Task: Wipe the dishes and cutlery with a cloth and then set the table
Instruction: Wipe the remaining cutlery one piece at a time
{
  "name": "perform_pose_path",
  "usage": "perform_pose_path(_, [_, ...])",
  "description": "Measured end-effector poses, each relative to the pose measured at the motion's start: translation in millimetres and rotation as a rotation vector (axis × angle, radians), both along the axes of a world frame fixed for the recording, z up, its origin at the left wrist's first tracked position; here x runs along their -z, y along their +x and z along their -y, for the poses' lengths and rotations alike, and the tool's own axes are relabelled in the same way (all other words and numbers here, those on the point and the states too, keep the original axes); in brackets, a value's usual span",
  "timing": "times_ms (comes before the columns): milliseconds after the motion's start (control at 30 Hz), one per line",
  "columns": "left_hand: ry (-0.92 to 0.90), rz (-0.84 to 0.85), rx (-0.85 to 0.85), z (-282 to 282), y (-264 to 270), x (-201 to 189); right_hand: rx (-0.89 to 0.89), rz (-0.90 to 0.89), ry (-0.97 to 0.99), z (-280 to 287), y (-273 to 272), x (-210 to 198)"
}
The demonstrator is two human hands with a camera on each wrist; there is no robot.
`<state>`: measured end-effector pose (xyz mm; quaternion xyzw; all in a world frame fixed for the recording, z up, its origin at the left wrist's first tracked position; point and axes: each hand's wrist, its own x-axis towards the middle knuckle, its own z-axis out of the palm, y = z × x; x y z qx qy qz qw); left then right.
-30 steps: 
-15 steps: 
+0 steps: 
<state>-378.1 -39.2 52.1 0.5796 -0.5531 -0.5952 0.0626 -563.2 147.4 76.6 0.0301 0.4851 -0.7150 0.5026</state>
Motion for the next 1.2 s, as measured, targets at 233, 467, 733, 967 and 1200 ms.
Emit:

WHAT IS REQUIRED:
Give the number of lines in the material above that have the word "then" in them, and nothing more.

YOUR SOLUTION:
2